* **INSTRUCTIONS FOR THE TASK**:
Transcribe the entries that follow exactly as they appear, minus pictures.

* **DATA LISTING**:
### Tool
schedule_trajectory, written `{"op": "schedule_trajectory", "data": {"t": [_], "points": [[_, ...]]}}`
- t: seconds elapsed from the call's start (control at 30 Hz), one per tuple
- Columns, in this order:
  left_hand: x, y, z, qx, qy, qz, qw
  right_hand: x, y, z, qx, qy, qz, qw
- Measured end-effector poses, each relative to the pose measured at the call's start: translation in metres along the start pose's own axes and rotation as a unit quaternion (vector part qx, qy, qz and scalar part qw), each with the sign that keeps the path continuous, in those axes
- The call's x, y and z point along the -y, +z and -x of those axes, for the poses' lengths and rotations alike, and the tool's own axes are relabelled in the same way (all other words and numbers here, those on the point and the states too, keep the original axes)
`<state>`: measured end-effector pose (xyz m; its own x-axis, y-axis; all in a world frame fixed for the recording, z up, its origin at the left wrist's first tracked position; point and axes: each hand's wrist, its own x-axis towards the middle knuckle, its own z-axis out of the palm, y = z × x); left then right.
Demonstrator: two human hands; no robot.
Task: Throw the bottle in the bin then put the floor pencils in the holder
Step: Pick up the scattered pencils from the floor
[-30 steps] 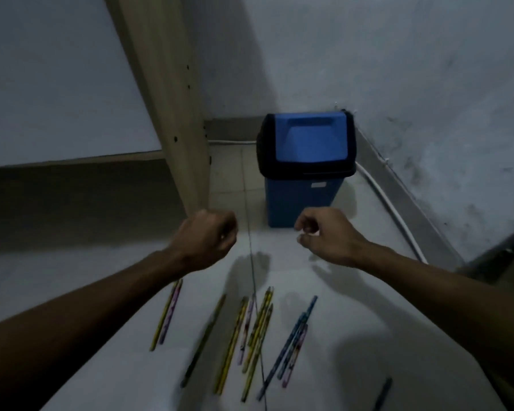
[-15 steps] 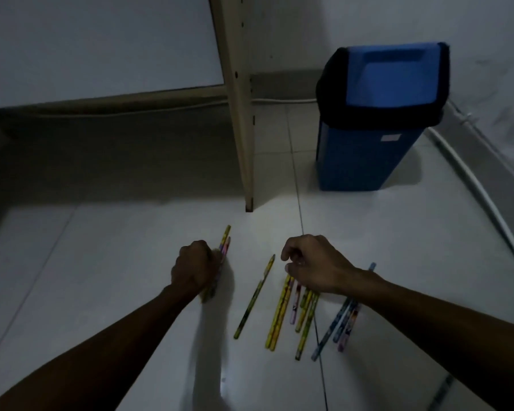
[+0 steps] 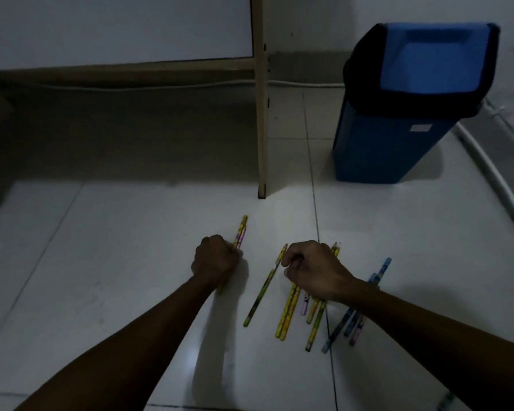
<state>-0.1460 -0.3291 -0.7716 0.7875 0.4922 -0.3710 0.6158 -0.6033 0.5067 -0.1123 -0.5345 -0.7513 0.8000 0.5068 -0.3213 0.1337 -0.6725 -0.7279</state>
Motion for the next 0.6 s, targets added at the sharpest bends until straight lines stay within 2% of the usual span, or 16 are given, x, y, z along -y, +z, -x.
{"op": "schedule_trajectory", "data": {"t": [0.17,0.33,0.5,0.6], "points": [[0.004,-0.005,-0.009,-0.007,-0.040,0.110,0.993,-0.002,0.007,-0.007,-0.005,0.001,-0.009,1.000],[0.009,-0.007,-0.019,-0.061,-0.061,0.190,0.978,0.003,0.011,-0.017,-0.052,0.025,-0.043,0.997],[0.003,-0.003,-0.013,-0.079,-0.047,0.138,0.986,0.004,0.012,-0.017,-0.089,0.066,-0.084,0.990],[0.003,0.003,-0.012,-0.060,-0.034,0.047,0.996,0.000,0.006,-0.015,-0.127,0.100,-0.116,0.980]]}}
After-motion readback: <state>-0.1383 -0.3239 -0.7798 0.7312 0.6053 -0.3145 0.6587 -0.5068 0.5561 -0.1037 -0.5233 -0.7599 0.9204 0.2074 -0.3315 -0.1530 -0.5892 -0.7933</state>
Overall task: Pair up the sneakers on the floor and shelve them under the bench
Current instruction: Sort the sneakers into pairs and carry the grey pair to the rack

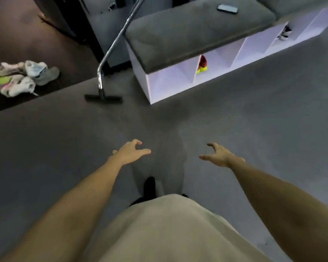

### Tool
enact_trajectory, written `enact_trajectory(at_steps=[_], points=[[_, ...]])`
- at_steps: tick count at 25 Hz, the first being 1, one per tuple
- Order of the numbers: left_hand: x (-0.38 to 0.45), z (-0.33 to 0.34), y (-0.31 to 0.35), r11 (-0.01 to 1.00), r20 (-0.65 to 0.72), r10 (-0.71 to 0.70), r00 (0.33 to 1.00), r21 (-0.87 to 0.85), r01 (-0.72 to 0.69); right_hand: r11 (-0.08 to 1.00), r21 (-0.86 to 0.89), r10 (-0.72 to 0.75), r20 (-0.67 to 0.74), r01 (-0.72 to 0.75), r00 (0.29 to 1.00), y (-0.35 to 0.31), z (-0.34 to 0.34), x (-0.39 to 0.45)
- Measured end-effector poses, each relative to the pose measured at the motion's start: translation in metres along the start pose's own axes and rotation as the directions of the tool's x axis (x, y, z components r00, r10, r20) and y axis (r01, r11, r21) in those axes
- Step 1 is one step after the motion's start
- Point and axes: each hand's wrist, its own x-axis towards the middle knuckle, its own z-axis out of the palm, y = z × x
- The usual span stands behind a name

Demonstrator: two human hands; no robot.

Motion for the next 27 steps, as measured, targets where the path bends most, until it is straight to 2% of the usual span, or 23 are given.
enact_trajectory(at_steps=[2,6,10,15,18,21,27], points=[[-0.016,0.025,-0.023,0.995,0.045,-0.099,0.994,-0.028,0.101,0.997,-0.080,-0.011,0.096,0.019,0.995,-0.006,0.015,-0.002],[-0.049,0.067,-0.092,0.917,0.051,-0.271,0.961,-0.289,0.274,0.973,-0.213,-0.038,0.231,0.089,0.972,-0.036,0.048,0.009],[-0.080,0.050,-0.158,0.796,-0.010,-0.424,0.906,-0.481,0.367,0.896,-0.325,-0.198,0.317,0.302,0.928,-0.125,0.075,0.018],[-0.105,0.019,-0.258,0.639,-0.047,-0.557,0.829,-0.663,0.392,0.800,-0.393,-0.311,0.377,0.454,0.872,-0.251,0.127,0.024],[-0.112,-0.006,-0.329,0.573,-0.036,-0.594,0.804,-0.721,0.391,0.791,-0.390,-0.312,0.406,0.472,0.859,-0.330,0.182,0.030],[-0.120,-0.036,-0.389,0.539,-0.016,-0.599,0.801,-0.748,0.388,0.804,-0.348,-0.320,0.431,0.482,0.844,-0.396,0.231,0.033],[-0.099,-0.114,-0.500,0.544,-0.047,-0.623,0.781,-0.744,0.389,0.828,-0.322,-0.278,0.476,0.459,0.834,-0.515,0.291,0.059]])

* **RESULT OF THE TASK**:
### Tool
schedule_trajectory, written `{"op": "schedule_trajectory", "data": {"t": [_], "points": [[_, ...]]}}`
- t: seconds elapsed from the call's start (control at 30 Hz), one per tuple
- Columns, in this order:
  left_hand: x, y, z, qx, qy, qz, qw
  right_hand: x, y, z, qx, qy, qz, qw
- Measured end-effector poses, each relative to the pose measured at the call's start: translation in metres along the start pose's own axes and rotation as a unit quaternion (vector part qx, qy, qz and scalar part qw), each with the sign that keeps the path continuous, in those axes
- The call's x, y and z point along the -y, +z and -x of those axes, for the poses' lengths and rotations alike, and the tool's own axes are relabelled in the same way (all other words and numbers here, those on the point and the states too, keep the original axes)
`<state>`: measured end-effector pose (xyz m; its own x-axis, y-axis; all in a world frame fixed for the recording, z up, its origin at the left wrist's first tracked position; point and axes: each hand's wrist, its own x-axis towards the middle knuckle, its own z-axis out of the palm, y = z × x); left then right.
Demonstrator: two human hands; no robot.
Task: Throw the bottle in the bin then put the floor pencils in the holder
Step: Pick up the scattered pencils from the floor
[-30 steps] 
[-15 steps] 
[+0 steps] 
<state>-0.1460 -0.3291 -0.7716 0.7875 0.4922 -0.3710 0.6158 -0.6033 0.5067 -0.1123 -0.5345 -0.7513 0.8000 0.5068 -0.3213 0.1337 -0.6725 -0.7279</state>
Motion for the next 0.6 s, targets added at the sharpest bends until straight lines stay within 2% of the usual span, or 16 are given, x, y, z along -y, +z, -x.
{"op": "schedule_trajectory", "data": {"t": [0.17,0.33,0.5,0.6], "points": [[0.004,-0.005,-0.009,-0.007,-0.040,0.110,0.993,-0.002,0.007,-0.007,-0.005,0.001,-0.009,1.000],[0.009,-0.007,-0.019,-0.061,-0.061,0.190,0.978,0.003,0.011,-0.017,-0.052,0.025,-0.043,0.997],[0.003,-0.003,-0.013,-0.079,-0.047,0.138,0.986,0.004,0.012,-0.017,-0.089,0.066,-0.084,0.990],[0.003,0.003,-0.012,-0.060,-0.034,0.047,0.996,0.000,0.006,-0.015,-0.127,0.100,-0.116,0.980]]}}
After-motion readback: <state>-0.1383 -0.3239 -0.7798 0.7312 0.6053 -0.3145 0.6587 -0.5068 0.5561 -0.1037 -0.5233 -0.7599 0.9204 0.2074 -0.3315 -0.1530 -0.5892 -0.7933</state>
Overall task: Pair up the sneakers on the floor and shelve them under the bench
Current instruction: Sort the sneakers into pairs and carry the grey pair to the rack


### Tool
enact_trajectory, written `enact_trajectory(at_steps=[_], points=[[_, ...]])`
- at_steps: tick count at 25 Hz, the first being 1, one per tuple
- Order of the numbers: left_hand: x (-0.38 to 0.45), z (-0.33 to 0.34), y (-0.31 to 0.35), r11 (-0.01 to 1.00), r20 (-0.65 to 0.72), r10 (-0.71 to 0.70), r00 (0.33 to 1.00), r21 (-0.87 to 0.85), r01 (-0.72 to 0.69); right_hand: r11 (-0.08 to 1.00), r21 (-0.86 to 0.89), r10 (-0.72 to 0.75), r20 (-0.67 to 0.74), r01 (-0.72 to 0.75), r00 (0.29 to 1.00), y (-0.35 to 0.31), z (-0.34 to 0.34), x (-0.39 to 0.45)
- Measured end-effector poses, each relative to the pose measured at the motion's start: translation in metres along the start pose's own axes and rotation as the directions of the tool's x axis (x, y, z components r00, r10, r20) and y axis (r01, r11, r21) in those axes
- Step 1 is one step after the motion's start
- Point and axes: each hand's wrist, its own x-axis towards the middle knuckle, its own z-axis out of the palm, y = z × x
- The usual span stands behind a name

Demonstrator: two human hands; no robot.

Motion for the next 27 steps, as measured, targets where the path bends most, until it is straight to 2% of the usual span, or 23 are given.
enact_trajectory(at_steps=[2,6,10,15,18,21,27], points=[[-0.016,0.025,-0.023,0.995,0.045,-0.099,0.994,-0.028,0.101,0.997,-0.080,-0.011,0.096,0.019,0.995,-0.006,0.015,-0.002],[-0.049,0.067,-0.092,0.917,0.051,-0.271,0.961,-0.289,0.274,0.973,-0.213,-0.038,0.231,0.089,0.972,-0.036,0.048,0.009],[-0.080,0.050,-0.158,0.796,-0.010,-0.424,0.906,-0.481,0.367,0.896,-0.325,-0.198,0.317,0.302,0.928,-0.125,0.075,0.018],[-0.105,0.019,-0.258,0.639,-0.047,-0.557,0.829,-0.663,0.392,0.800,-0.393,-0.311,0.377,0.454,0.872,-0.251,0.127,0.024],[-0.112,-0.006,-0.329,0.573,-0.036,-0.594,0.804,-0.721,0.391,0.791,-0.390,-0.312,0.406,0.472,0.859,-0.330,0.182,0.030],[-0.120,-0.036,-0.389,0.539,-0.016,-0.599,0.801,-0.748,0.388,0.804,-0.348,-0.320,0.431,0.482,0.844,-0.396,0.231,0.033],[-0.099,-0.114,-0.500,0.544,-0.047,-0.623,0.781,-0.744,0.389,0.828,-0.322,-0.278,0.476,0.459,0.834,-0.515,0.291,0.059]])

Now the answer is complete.